## Activity
Reproduce every entry precisely as written.

## Input records
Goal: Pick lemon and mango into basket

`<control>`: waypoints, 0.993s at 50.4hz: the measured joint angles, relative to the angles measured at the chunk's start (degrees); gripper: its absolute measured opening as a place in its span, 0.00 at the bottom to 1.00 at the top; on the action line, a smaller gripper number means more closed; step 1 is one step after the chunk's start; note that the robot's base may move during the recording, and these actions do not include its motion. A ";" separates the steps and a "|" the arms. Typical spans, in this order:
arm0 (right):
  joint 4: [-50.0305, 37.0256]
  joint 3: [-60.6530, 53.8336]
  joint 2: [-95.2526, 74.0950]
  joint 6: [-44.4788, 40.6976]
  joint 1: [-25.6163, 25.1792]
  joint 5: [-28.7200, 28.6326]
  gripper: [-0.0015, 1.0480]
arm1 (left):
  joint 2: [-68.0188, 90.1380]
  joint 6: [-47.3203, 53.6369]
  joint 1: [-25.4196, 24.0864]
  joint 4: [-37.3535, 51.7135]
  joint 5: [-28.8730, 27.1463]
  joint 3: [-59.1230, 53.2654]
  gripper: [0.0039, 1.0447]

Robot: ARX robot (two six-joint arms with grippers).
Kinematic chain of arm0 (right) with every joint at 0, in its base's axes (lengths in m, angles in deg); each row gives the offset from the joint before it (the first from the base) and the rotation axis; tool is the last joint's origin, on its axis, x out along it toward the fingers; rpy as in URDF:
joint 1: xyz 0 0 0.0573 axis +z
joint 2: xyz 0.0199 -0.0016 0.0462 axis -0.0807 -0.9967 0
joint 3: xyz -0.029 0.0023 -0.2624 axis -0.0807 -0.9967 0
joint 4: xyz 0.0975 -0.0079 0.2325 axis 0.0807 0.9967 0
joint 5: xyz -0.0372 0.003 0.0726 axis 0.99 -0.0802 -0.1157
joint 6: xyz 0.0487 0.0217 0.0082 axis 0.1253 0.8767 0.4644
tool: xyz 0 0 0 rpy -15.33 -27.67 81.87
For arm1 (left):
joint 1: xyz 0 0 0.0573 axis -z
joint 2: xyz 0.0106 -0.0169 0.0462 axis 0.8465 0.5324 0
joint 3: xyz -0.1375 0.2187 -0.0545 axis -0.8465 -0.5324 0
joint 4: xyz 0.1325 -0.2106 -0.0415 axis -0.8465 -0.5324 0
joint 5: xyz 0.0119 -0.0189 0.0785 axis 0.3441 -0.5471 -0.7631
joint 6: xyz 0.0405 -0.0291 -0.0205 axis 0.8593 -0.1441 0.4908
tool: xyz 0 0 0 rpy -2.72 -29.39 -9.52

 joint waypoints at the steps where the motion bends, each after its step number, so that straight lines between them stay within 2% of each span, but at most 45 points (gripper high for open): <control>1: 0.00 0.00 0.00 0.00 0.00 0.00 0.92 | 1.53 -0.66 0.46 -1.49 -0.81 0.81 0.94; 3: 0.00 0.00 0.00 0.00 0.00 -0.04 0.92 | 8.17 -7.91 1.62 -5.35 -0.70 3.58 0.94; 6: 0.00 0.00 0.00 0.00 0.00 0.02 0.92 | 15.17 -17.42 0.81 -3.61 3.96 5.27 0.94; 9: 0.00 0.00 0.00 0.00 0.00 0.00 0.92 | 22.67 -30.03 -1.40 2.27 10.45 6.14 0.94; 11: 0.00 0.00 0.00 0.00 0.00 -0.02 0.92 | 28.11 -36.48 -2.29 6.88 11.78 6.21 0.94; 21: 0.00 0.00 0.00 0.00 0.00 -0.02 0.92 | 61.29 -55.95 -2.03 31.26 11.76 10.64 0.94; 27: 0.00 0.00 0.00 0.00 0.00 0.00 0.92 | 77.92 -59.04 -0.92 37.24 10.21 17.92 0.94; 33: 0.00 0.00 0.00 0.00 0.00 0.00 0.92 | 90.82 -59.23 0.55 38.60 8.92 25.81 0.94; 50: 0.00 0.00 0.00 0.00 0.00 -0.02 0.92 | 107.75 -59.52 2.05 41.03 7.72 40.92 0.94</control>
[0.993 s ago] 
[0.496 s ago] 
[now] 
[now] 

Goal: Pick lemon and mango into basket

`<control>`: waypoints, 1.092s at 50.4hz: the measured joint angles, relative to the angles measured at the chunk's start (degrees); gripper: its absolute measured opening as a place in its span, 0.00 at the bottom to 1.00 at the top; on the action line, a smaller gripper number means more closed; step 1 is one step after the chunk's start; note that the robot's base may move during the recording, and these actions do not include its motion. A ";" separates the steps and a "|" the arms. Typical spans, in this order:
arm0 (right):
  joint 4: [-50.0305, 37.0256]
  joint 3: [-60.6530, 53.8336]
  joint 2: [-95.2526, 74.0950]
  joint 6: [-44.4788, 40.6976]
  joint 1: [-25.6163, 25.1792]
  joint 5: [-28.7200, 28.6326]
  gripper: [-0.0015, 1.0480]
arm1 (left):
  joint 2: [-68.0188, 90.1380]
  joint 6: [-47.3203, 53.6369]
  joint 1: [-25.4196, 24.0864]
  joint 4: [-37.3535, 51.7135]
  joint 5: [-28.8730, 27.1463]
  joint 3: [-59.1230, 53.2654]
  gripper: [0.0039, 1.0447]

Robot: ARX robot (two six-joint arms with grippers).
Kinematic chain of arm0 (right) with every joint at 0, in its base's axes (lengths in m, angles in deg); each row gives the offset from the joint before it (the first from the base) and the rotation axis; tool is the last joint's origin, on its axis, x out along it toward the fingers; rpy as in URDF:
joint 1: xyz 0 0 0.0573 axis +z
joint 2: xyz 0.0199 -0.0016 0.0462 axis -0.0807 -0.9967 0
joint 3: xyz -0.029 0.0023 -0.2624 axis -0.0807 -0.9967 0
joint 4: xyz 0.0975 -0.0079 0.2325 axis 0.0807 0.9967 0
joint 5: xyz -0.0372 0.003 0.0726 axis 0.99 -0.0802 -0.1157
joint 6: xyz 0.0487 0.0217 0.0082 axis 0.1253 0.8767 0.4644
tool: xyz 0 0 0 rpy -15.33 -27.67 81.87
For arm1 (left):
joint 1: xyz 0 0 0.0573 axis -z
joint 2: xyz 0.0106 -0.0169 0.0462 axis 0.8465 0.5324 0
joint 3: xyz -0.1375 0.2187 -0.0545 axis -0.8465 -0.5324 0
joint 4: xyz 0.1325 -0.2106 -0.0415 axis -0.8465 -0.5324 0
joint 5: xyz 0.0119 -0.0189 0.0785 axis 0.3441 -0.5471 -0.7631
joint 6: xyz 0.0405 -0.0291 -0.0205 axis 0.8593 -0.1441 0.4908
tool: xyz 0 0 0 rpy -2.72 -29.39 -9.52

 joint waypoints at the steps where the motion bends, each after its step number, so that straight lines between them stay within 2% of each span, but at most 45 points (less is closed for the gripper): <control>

## Output of the task
Goal: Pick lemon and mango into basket

`<control>`: waypoints, 0.993s at 50.4hz: the measured joint angles, relative to the angles measured at the chunk's start (degrees); gripper: its absolute measured opening as a place in its span, 0.00 at the bottom to 1.00 at the top; on the action line, a smaller gripper number means more closed; step 1 is one step after the chunk's start; note that the robot's base may move during the recording, and these actions do not include its motion. A ";" separates the steps and a "|" the arms. Typical spans, in this order:
arm0 (right):
  joint 4: [-50.0305, 37.0256]
  joint 3: [-60.6530, 53.8336]
  joint 2: [-95.2526, 74.0950]
  joint 6: [-44.4788, 40.6976]
  joint 1: [-25.6163, 25.1792]
  joint 5: [-28.7200, 28.6326]
  gripper: [-0.0015, 1.0480]
arm1 (left):
  joint 2: [-68.0188, 90.1380]
  joint 6: [-47.3203, 53.6369]
  joint 1: [-25.4196, 24.0864]
  joint 4: [-37.3535, 51.7135]
  joint 5: [-28.8730, 27.1463]
  joint 3: [-59.1230, 53.2654]
  gripper: [0.0039, 1.0447]

Robot: ARX robot (two six-joint arms with grippers).
Kinematic chain of arm0 (right) with every joint at 0, in its base's axes (lengths in m, angles in deg); each row gives the offset from the joint before it (the first from the base) and the rotation axis; tool is the last joint's origin, on its axis, x out along it toward the fingers; rpy as in URDF:
joint 1: xyz 0 0 0.0573 axis +z
joint 2: xyz 0.0199 -0.0016 0.0462 axis -0.0807 -0.9967 0
joint 3: xyz -0.029 0.0023 -0.2624 axis -0.0807 -0.9967 0
joint 4: xyz 0.0975 -0.0079 0.2325 axis 0.0807 0.9967 0
joint 5: xyz -0.0372 0.003 0.0726 axis 0.99 -0.0802 -0.1157
joint 6: xyz 0.0487 0.0217 0.0082 axis 0.1253 0.8767 0.4644
tool: xyz 0 0 0 rpy -15.33 -27.67 81.87
For arm1 (left):
joint 1: xyz 0 0 0.0573 axis -z
joint 2: xyz 0.0106 -0.0169 0.0462 axis 0.8465 0.5324 0
joint 3: xyz -0.1375 0.2187 -0.0545 axis -0.8465 -0.5324 0
joint 4: xyz 0.1325 -0.2106 -0.0415 axis -0.8465 -0.5324 0
joint 5: xyz 0.0119 -0.0189 0.0785 axis 0.3441 -0.5471 -0.7631
joint 6: xyz 0.0405 -0.0291 -0.0205 axis 0.8593 -0.1441 0.4908
tool: xyz 0 0 0 rpy -2.72 -29.39 -9.52

 joint waypoints at the steps where the motion bends, each after its step number, so that straight lines between them stay within 2% of each span, but at most 45 points (gripper high for open): <control>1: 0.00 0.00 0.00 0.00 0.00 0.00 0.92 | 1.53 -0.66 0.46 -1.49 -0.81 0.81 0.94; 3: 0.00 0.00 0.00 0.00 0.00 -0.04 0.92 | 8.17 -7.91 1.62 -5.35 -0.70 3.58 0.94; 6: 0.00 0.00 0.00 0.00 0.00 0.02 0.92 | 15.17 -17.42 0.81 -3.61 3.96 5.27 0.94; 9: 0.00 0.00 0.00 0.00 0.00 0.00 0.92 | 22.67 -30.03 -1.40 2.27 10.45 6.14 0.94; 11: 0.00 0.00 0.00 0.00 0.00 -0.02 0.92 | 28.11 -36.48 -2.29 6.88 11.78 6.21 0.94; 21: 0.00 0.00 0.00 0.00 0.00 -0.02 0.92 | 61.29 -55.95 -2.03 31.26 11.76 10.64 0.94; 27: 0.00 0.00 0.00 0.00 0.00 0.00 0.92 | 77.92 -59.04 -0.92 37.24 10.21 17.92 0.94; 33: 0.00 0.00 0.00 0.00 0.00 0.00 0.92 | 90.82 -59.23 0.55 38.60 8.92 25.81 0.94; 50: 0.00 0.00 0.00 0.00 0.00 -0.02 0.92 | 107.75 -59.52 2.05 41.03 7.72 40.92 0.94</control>
[0.993 s ago] 
[0.496 s ago] 
[now] 
[now] 

Goal: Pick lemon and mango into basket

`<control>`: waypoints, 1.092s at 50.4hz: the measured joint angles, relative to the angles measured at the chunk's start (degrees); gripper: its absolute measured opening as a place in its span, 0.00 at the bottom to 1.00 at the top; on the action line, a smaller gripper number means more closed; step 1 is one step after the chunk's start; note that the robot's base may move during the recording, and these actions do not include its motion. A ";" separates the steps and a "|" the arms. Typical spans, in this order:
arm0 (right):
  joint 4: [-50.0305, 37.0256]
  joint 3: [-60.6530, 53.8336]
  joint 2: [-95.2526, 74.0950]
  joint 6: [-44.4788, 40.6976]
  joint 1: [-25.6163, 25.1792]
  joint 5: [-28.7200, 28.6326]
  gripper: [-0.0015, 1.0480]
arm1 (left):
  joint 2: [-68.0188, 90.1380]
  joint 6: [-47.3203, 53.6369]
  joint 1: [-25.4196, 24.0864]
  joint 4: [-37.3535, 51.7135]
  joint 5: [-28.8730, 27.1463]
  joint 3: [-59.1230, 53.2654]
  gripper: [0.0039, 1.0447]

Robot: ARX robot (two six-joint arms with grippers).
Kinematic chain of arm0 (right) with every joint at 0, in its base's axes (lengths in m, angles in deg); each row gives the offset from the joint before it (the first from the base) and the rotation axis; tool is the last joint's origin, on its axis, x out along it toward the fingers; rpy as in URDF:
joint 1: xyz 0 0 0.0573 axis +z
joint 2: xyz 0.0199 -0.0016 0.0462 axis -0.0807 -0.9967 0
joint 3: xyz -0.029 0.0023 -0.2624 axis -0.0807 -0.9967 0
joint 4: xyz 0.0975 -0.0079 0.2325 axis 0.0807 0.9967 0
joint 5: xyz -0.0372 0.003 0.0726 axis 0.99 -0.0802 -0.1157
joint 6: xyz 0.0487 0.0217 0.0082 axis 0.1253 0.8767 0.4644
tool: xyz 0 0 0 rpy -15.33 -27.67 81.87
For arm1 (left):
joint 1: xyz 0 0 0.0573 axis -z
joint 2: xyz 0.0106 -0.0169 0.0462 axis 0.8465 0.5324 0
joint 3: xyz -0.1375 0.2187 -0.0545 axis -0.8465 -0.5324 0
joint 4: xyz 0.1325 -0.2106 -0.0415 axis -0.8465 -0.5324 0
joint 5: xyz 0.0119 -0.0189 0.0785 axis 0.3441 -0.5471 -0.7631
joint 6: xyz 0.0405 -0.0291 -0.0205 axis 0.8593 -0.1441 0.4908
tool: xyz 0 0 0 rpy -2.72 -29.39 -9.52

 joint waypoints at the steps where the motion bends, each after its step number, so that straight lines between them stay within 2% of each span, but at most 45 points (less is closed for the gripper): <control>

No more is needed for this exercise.